| Aim of the task |
Pick out the lines in the listing below that contain the word "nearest" and copy them.

+++

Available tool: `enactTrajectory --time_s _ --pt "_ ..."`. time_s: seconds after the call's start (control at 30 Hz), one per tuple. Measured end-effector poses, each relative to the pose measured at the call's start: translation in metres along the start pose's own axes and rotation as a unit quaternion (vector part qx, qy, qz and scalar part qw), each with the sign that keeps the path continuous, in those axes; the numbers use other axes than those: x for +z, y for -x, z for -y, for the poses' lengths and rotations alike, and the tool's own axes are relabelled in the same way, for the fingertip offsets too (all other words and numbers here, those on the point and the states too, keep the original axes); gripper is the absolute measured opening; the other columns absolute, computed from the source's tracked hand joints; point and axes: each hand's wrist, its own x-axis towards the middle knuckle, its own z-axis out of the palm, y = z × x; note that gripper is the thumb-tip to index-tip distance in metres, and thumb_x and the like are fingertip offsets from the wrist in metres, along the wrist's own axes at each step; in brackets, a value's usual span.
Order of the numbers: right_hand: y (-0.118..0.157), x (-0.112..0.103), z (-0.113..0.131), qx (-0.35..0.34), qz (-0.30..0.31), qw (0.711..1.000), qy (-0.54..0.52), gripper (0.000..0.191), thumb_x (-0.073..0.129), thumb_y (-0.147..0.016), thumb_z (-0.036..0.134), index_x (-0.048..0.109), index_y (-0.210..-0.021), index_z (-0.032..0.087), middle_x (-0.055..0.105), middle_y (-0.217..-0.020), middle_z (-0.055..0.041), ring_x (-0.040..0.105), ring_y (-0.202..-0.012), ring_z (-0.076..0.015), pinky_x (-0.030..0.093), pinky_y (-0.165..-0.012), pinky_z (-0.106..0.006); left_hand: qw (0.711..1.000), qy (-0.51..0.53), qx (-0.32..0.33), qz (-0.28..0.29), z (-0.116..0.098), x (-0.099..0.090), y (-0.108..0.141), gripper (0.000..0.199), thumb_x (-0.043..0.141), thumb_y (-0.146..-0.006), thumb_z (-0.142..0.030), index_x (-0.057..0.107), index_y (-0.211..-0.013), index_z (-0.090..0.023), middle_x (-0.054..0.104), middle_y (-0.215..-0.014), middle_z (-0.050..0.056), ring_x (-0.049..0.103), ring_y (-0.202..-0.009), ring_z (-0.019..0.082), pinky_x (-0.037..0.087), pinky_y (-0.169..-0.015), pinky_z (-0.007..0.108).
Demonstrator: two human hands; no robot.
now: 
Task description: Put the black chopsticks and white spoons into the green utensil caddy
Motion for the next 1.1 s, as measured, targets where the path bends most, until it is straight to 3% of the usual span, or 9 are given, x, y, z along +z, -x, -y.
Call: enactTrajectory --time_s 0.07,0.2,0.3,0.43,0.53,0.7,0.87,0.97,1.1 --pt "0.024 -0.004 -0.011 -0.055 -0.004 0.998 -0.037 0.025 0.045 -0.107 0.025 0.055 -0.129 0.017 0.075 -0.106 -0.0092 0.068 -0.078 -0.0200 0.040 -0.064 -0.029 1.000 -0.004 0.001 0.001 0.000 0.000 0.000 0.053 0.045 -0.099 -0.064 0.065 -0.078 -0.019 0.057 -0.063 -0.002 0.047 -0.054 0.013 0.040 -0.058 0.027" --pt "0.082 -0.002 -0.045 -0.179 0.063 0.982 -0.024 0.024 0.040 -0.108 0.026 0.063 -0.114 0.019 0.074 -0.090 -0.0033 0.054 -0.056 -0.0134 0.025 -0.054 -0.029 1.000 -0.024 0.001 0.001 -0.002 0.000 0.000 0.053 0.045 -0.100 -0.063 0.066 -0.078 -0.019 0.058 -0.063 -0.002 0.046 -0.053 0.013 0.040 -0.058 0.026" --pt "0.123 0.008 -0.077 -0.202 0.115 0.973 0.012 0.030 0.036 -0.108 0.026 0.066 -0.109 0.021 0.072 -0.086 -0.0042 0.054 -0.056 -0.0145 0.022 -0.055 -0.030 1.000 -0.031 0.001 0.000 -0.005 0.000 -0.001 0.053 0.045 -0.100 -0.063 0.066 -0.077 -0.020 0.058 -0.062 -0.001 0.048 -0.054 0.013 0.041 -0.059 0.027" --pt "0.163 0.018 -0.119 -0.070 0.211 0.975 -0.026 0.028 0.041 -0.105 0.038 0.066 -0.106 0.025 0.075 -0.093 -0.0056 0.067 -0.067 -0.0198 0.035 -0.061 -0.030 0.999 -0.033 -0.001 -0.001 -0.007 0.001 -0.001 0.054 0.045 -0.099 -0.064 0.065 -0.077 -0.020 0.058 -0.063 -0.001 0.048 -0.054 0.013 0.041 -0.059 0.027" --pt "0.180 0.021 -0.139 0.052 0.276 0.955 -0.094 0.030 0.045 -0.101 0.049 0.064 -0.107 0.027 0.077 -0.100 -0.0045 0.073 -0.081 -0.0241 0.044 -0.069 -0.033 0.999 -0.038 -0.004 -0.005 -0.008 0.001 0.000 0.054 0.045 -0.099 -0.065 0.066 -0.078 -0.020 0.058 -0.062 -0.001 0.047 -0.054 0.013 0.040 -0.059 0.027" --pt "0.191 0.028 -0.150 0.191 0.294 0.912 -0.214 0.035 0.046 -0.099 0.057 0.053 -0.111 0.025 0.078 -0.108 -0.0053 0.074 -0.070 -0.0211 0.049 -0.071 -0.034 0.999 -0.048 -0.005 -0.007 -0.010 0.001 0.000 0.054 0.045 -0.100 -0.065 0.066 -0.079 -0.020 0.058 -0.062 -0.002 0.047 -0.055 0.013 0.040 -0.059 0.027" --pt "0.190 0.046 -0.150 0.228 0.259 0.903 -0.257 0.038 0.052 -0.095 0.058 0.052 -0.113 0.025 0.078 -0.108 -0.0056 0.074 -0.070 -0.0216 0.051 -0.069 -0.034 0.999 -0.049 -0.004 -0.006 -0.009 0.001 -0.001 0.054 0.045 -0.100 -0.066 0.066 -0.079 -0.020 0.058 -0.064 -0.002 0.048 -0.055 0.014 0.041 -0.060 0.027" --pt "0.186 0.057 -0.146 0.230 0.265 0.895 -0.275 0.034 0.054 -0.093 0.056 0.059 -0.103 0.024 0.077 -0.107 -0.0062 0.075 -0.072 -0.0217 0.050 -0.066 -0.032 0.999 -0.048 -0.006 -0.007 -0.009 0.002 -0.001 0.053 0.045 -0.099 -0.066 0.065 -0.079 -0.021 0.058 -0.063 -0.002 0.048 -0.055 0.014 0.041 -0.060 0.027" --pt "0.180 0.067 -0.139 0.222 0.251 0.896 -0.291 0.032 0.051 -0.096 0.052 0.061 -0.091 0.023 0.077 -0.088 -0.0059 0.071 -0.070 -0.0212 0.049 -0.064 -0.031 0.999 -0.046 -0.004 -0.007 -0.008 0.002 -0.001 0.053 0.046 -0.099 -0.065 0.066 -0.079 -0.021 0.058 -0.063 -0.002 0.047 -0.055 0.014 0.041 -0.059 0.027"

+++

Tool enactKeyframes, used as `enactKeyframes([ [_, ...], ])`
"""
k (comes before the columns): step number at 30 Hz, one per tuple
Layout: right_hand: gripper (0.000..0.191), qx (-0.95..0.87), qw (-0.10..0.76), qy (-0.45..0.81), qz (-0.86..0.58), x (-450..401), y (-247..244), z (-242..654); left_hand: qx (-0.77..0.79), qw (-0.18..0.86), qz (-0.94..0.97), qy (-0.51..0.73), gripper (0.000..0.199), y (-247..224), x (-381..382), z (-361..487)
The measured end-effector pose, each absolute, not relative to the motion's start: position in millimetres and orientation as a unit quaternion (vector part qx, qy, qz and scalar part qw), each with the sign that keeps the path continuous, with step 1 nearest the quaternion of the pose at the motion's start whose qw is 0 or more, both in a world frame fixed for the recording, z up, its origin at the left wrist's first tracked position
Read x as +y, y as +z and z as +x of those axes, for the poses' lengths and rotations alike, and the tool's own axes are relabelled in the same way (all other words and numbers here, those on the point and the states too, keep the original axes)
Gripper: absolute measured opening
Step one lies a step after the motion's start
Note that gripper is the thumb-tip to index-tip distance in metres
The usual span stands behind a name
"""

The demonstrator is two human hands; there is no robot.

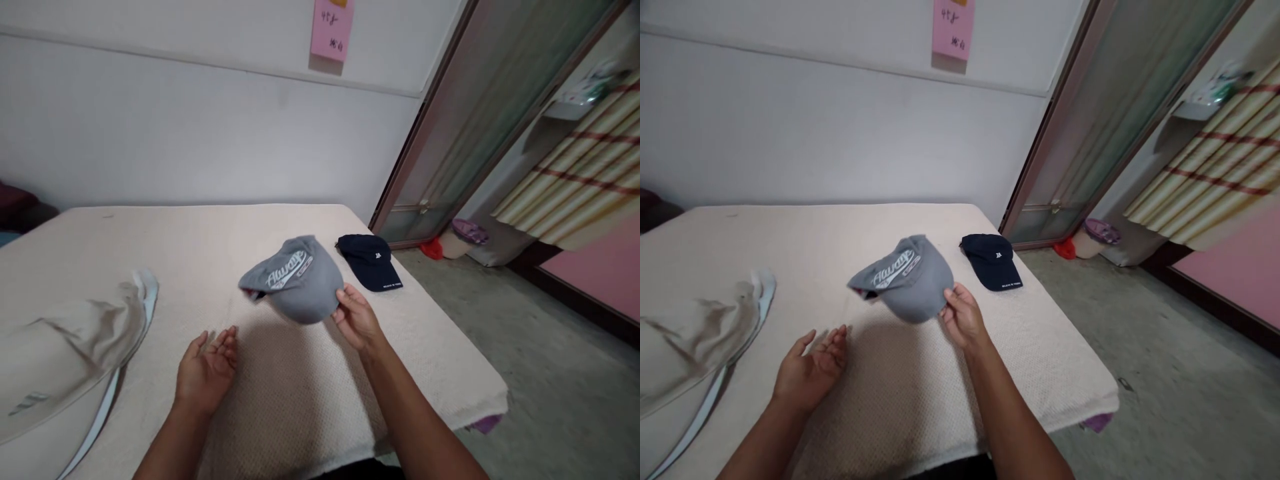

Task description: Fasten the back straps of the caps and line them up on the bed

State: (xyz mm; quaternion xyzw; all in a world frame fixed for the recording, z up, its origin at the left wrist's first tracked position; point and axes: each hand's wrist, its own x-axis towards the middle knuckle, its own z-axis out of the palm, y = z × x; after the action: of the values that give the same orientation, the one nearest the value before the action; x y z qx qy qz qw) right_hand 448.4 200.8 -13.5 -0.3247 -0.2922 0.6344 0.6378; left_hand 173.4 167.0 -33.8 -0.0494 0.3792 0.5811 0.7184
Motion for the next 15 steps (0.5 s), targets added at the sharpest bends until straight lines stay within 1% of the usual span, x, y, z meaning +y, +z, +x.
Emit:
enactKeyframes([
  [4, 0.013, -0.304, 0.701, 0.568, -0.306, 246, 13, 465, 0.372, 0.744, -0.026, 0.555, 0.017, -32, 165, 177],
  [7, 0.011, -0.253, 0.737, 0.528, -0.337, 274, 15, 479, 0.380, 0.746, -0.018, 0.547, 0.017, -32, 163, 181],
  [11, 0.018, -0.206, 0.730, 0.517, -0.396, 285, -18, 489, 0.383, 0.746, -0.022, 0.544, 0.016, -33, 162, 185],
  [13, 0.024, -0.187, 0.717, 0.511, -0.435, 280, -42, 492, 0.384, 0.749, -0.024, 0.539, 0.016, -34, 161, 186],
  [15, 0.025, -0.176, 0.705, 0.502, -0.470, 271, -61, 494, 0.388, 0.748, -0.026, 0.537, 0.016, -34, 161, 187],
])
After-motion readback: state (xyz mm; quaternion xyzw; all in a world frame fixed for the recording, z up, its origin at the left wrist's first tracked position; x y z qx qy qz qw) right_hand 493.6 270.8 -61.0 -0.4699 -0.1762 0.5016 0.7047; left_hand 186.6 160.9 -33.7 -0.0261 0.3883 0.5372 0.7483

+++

| Response box |
The measured end-effector pose, each absolute, not relative to the motion's start: position in millimetres and orientation as a unit quaternion (vector part qx, qy, qz and scalar part qw), each with the sign that keeps the path continuous, with step 1 nearest the quaternion of the pose at the motion's start whose qw is 0 or more, both in a world frame fixed for the recording, z up, its origin at the left wrist's first tracked position
State: (xyz mm; quaternion xyzw; all in a world frame fixed for the recording, z up, its origin at the left wrist's first tracked position; point and axes: each hand's wrist, its own x-axis towards the middle knuckle, its own z-axis out of the palm, y = z × x; after the action: of the values that give the same orientation, the one nearest the value before the action; x y z qx qy qz qw) right_hand 448.4 200.8 -13.5 -0.3247 -0.2922 0.6344 0.6378; left_hand 173.4 167.0 -33.8 -0.0494 0.3792 0.5811 0.7184

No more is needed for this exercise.